Digital payments sector heats up in Malaysia

Written by

Malaysia's digital payments sector is heating up as fintechs and incumbents enter into partnerships in a bid to strengthen their positions in the fast growing market. Research by Visa shows that 70% of Malaysians prefer to shop at retail outlets where merchants accept digital payments. The Malaysian market of 32 million people has plenty of room to grow, as cash still accounts for 60% of transactions. JPMorgan Chase expects that fast adoption of e-payments by Malaysians could see digital wallets surpass cash use by 2021.

According to research by App Annie and iPrice, Malaysia's preferred digital wallets include GrabPay, Touch n' Go, Boost, and Fave. It's hard to know how competitive GrabPay is, because the researchers used data from the overall Grab app, which also includes ride hailing and food delivery services.
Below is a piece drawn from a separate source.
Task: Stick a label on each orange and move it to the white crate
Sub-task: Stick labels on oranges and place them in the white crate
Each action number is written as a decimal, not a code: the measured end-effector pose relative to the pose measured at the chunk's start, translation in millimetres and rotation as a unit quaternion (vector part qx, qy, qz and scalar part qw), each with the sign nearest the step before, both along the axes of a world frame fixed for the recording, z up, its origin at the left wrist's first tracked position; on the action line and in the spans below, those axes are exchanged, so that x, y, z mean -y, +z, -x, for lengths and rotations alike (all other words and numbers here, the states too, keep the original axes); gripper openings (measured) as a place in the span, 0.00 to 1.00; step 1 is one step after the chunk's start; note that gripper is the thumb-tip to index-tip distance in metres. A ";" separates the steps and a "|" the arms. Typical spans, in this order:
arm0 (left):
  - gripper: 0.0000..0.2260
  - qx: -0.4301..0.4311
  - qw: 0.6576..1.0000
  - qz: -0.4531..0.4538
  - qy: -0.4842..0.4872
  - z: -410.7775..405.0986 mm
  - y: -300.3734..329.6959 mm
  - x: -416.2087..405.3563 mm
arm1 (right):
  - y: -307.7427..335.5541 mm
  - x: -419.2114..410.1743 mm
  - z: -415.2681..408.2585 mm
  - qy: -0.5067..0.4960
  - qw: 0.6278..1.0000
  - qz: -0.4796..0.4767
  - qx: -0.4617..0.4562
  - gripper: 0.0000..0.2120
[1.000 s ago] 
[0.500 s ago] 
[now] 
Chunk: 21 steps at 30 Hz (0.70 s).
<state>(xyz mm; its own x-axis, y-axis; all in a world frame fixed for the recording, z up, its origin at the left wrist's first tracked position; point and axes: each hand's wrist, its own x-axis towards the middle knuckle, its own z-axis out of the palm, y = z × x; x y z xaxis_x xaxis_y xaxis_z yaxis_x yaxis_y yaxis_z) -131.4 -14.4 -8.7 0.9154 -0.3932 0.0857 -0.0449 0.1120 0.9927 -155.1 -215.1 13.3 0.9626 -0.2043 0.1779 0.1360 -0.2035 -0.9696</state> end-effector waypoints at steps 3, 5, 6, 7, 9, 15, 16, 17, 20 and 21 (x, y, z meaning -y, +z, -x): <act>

Fave says it has about 4 million customers while Boost says it has 3.5 million users and 61,500 merchant partners.

China's UnionPay, the world's largest card issuer, recently inked partnerships with Boost and U Mobile-owned GoPayz as it looks to deepen its footprint in Southeast Asia fintech. UnionPay has been on a sustained international expansion drive as growth potential is limited back home. UnionPay dominated the first generation of cashless Chinese banking, but has fallen behind the mobile internet wave, dominated by Ant Financial and WeChat Pay.

The tie-up with Boost allows UnionPay access to that company's large Malaysian user base which it wouldn't be able to reach without a local parter. Users of the app can now make QR code based payments at Old Town White Coffee, Orange Convenience Store, Colours & Fragrances and a number of other common retail outlets. In the future, it's possible users of the digital wallet will be able to make payments to the 16 million merchants who accept UnionPay QR code globally.

UnionPay’s partnership with GoPayz allows users to make digital payments with the UnionPay Virtual Card available on the app. Further, GoPayz users can pay UnionPay merchants internationally with either a physical GoPayz UnionPay Card or by scanning a QR code. 

Meanwhile, in November fintech sensation TransferWise officially launched its Malaysian operations. With an eye on further developing its local remittances business, the UK-based startup is discussing with Bank Negara Malaysia (BNM, Malaysia's central bank) possible partnerships with Malaysian e-wallets. Currently, locals using the international remittance company’s services can transfer up to RM30,000 per day, while foreign workers  have a transaction limit of RM5,000. TransferWise is also in talks with the regulator to launch a multi-currency card in Malaysia.

In a press release, TransferWise said sending money to 83 different countries with its service is up to four times less expensive for Malaysians than using banks. For example, sending RM1,000 to the UK costs RM7.20 with TransferWise compared to RM34.60 with a bank. These figures are based on the prices of five major banks on November 18, according to TransferWise.